Se abrazaron como nunca lo
habían hecho.
Entonces, la mamá, queriendo
ser positiva, dijo:
- Qué bien está todo.
A lo que Inés respondió:
- No, nada está bien: sólo
tengo cajas vacías... ¿para qué?
- No sé, es lo que a ti te
gusta (le dijo su madre).
De nuevo, con renovadas
lágrimas en los ojos, la chica añadió:
- He perdido mi tiempo, he
perdido mi novio, he perdido... ¡el sentido de la realidad!
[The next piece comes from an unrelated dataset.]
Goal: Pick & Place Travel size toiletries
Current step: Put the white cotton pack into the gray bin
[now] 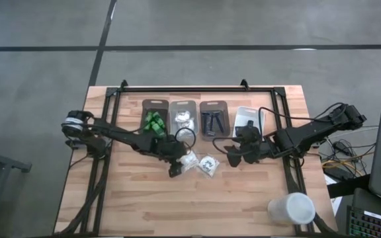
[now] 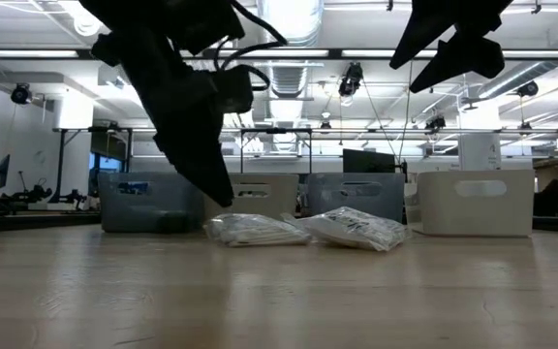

- Un poco sí, la verdad...
- Todo el sentido, mamá. Las
cajas no me sirven para nada.
Hubo un silencio. Las lágrimas
corrían por el rostro de Inés. Su madre tragaba saliva, resistiéndose a
acompañar a su hija en aquel duelo.
Siguió, hablando con
dificultad:
- Ni siquiera para guardar...
Sólo lo que es útil merece la pena ser guardado o dedicarle nuestro tiempo...
Además las cosas más bellas de la vida vienen libres, desenvueltas; como las
mariposas, las flores, el viento o la luz del sol al amanecer que entra por mi
ventana.
Las dos miraron hacia la ventana.
Mientras la madre añadió:
- Sí, hija mía. También este
otro abrazo que te voy a dar.
- Te quiero, mami.
Así estuvieron un buen rato,
sin tiempo medible, ya sin mirar el despropósito de cajas acumuladas y
amontonadas junto, delante, detrás, a ambos lados... de ellas.
Luego, doña Lourdes dijo:
- ¿Y si hacemos una
travesura?
- ¿Qué travesura, mamá?
- Mira, podemos coger todas
las cajas, las metemos en la camioneta de Jorge, que casualmente ha venido a
traernos fruta fresca, y le pedimos que, luego, se las lleve... a donde le
parezca.
Así lo hicieron, en silencio,
como si de un rito religioso se tratara.
El primo Jorge, les dijo:
- Tengo una idea: las llevaré
a la Plaza Mayor, donde están montando un gran árbol de Navidad.
Lo que tú hagas estará bien, le
dijo la tía.
Jorge se acercó a la Plaza y,
pidiendo ayuda a los operarios del Ayuntamiento para descargarlas, las dejó
todas allí, sin dar más explicaciones.
Y... al otro día, todas las
cajas y cajitas, las que habían sido motivos de alegrías y también de
sufrimiento, sueño y pesadilla para
Inés, ahora, todas, lucían colgadas del gran abeto en la Plaza Mayor.